Pricing Models

What Is an Hourly Rate?

SS
Smith Shah
June 2026

An hourly rate is the fee a freelancer charges per hour of work, ranging from $25 to $400 per hour in the US depending on profession and seniority.

How hourly rate works

An hourly rate charges the client a fixed fee for every hour worked, with US freelancers billing $25 to $400 per hour depending on profession and seniority. A junior virtual assistant charges $25 to $50 per hour, a mid-level designer or developer charges $75 to $150, and a senior consultant or specialized attorney charges $200 to $400. The freelancer tracks time, logs hours against a project, and invoices the total at the agreed rate. Hourly billing fits open-ended work where scope shifts week to week, including discovery phases, ongoing maintenance, debugging, and consulting calls where the final volume of work is unknown at signing. The model transfers scope risk to the client, since every additional hour increases the bill rather than eating the freelancer's margin.
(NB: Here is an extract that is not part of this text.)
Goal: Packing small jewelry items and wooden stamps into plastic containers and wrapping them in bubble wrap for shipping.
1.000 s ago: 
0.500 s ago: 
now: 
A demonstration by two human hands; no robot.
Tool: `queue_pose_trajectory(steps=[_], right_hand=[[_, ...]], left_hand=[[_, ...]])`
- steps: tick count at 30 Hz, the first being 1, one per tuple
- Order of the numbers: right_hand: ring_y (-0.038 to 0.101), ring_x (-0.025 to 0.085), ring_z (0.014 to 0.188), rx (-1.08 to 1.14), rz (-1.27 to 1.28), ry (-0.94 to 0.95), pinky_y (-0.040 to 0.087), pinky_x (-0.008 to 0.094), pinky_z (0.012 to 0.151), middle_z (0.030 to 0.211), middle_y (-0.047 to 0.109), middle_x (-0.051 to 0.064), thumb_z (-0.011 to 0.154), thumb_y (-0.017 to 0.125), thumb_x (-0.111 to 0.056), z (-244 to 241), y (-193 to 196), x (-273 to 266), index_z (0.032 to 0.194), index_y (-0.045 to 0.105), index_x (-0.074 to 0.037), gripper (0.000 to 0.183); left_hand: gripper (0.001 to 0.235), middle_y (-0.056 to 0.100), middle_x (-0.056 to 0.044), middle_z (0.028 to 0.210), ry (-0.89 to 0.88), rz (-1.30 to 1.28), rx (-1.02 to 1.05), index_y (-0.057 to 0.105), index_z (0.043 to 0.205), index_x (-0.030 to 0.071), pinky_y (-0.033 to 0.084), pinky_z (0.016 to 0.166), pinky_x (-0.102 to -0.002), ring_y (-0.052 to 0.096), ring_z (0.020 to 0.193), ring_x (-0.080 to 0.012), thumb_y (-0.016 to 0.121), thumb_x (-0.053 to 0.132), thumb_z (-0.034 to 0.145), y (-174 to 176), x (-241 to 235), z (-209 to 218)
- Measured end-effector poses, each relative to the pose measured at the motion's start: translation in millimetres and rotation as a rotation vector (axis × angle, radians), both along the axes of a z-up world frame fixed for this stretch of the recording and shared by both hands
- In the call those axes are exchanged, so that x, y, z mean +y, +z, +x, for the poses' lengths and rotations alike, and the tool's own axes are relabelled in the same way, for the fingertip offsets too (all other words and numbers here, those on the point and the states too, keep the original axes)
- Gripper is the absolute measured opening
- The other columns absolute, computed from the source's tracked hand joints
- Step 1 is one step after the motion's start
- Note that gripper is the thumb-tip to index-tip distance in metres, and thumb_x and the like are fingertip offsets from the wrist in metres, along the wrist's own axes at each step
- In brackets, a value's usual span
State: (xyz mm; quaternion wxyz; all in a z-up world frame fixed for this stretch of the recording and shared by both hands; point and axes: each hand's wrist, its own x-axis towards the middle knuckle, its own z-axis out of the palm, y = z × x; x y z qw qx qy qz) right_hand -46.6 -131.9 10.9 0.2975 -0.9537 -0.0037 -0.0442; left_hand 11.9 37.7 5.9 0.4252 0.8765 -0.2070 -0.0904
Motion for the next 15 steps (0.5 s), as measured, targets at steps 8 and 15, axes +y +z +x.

The core limitation is the ceiling: hourly income caps at billable hours times rate, so a freelancer billing $100 per hour across 25 billable hours per week earns roughly $130,000 per year before overhead and taxes, no matter how efficient they become. Faster work actually lowers revenue under pure hourly billing, which punishes expertise. The practical implication is that a freelancer must set the hourly rate well above their target salary divided by 2,080 hours, because only 50 to 60 percent of working hours are billable and self-employment tax plus overhead consume 30 to 40 percent of gross. A freelancer wanting $100,000 take-home typically needs an hourly rate near $125 to $150, not the $48 that a naive salary division suggests.

Example

Pricing a 3-month maintenance retainer hourly

Maria, a mid-level web developer, sets her hourly rate at $110. A client hires her for ongoing site maintenance with no fixed scope. She estimates 10 billable hours per week over 12 weeks. At $110 per hour, that is 120 hours total, billing $13,200 across the engagement. In week 4 the client requests an unplanned feature adding 8 hours; because she bills hourly, those 8 hours simply add $880 to that month's invoice with no renegotiation. Over the quarter she logs 134 actual hours and invoices $14,740. After setting aside 15.3 percent for self-employment tax ($2,255) and 10 percent for overhead ($1,474), her net is roughly $11,011, an effective take-home of about $82 per logged hour.